The odds are now increasing that the hurricane season 2021 should begin before the official start on June 1st. The non-tropical disturbance formation is being monitored to the east of Bermuda and could soon become the first named storm in the Atlantic Ocean – Subtropical Storm Ana.

UPDATE: Subtropical storm Ana – the first Atlantic hurricane season 2021 named storm 10 days earlier than the official start of the season

We also take a closer look at the hurricane season 2021 prediction, please follow in-depth discussion below.

Over the last 15 years, such a pre-season activity isn’t too unusual, actually. If we just remember last year, there were two tropical storms forming before June first, Arthur and Bertha. About half the recent years have seen the early start of the hurricane season.

This has also prompted the National Hurricane Center to start with their tropical outlooks on May 15th instead of at the official start date one would expect.

atlantic hurricane season 2021 storm ana bermuda cyclone

Below is the recent animation of the forming depression, including various satellite channels (water vapor, visible and infrared scans), revealing a tightening core spinning near the center of the subtropical low. Further organization of the convection would bring a depression formation and then potentially also the first named system of the hurricane season 2021.

If/When subtropical storm Ana eventually forms, it will be rather short-lived, spinning to the east-northeast of Bermuda. Nevertheless, a Tropical Storm Watch has already been issued for Bermuda, which is to cover the potential for sustained winds reaching 35 knots and seas exceeding 12 feet offshore on Friday.

As far as statistics go, typically the first named storm forms in early July in the Atlantic, according to the NHC. While the first hurricane usually forms in mid-August. The three-month period – August, September, and October – being the most active months for tropical storm and hurricane activity across the Atlantic Basin.



The Atlantic sea waters around the position of the non-tropical disturbance are roughly around 20-23 °C, which is relatively low compared to the tropical region further south. But those are still well above-average for May over this part of the Atlantic. The position of the developing disturbance is marked with the white circle.

Basically, the whole Atlantic basin, including the Caribbean and the Gulf of Mexico already has water temperatures quite warmer than normal for this time of the year. This also correlates well with what is typically seen prior to active Atlantic hurricane season.

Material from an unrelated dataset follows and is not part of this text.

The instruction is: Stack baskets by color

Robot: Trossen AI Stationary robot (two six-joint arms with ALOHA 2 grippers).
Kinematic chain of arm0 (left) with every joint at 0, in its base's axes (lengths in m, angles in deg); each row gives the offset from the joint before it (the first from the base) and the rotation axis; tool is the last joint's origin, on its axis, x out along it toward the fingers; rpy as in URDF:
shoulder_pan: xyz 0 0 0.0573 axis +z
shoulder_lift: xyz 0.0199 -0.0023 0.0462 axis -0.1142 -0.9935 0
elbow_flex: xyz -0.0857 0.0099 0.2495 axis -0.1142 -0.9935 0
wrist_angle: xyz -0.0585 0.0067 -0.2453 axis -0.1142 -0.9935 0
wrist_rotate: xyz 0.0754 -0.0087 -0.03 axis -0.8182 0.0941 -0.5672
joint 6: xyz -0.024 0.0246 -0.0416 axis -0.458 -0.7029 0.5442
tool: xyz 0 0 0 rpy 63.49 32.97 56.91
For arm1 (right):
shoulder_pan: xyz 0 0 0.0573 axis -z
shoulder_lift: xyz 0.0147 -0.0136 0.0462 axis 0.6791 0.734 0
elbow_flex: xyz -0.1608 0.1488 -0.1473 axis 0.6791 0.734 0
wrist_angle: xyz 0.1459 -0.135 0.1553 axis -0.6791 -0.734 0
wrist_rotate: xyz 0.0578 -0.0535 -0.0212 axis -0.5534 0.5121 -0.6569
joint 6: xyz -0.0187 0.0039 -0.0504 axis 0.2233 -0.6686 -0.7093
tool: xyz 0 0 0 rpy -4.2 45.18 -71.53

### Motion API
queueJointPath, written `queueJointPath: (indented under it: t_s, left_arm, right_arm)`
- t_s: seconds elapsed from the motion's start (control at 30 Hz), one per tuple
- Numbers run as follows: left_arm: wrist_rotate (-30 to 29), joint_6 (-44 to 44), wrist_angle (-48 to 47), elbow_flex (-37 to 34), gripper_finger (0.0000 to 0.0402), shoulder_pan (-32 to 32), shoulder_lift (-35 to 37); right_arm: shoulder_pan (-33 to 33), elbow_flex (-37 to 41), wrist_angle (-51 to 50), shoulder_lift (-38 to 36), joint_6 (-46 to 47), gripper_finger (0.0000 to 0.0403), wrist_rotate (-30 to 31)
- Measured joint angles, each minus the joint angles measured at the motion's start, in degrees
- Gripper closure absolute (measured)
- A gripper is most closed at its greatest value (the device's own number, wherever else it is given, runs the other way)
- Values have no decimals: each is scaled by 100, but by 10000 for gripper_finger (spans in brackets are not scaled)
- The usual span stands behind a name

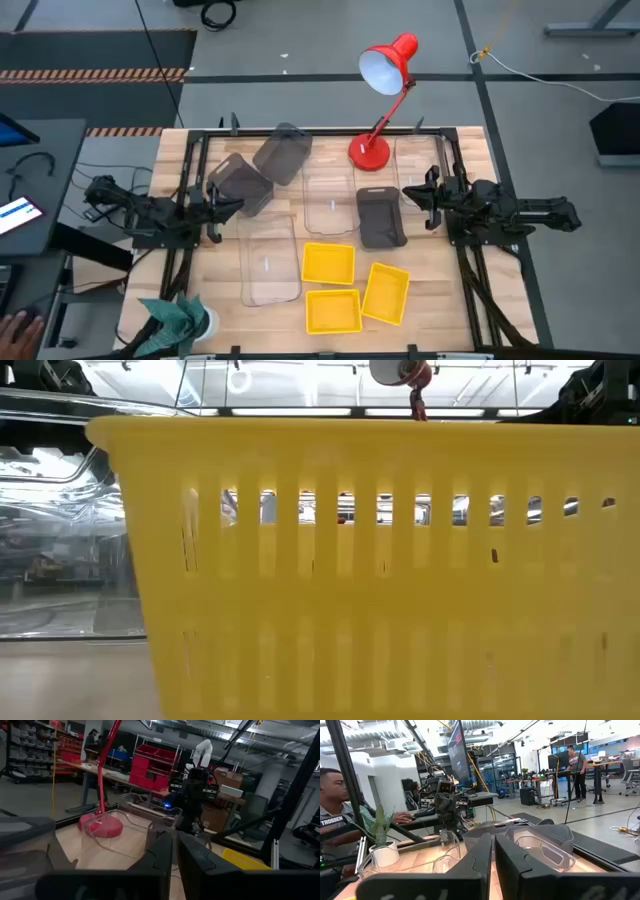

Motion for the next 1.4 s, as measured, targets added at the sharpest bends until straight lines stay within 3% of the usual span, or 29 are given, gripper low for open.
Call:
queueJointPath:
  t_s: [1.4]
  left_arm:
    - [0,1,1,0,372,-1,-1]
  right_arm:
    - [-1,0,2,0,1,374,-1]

Notice also that the sea temperatures in the region known as MDR (main development region – between Africa and the Caribbean Sea) are much warmer than average. This hints that upcoming tropical cyclone formation will easily fuel from the very warm ocean waters. Often with the rapid strengthening of tropical systems.

The Atlantic basin covers the area which includes the entire Atlantic Ocean, the Gulf of Mexico, and the Caribbean Sea.

This summer, the La Nina global weather pattern slides into a neutral phase, and these already above-average and warming Atlantic sea temperatures could spark a very active hurricane season. Very warm seawater conditions are expected to continue throughout this year, with ENSO conditions remaining neutral through the peak months of the hurricane season.



According to the National Hurricane Center, a non-tropical low-pressure system located about 650 miles east-northeast of Bermuda. It is moving northward, and recent satellite wind data indicate that the system already has some gale-force winds present.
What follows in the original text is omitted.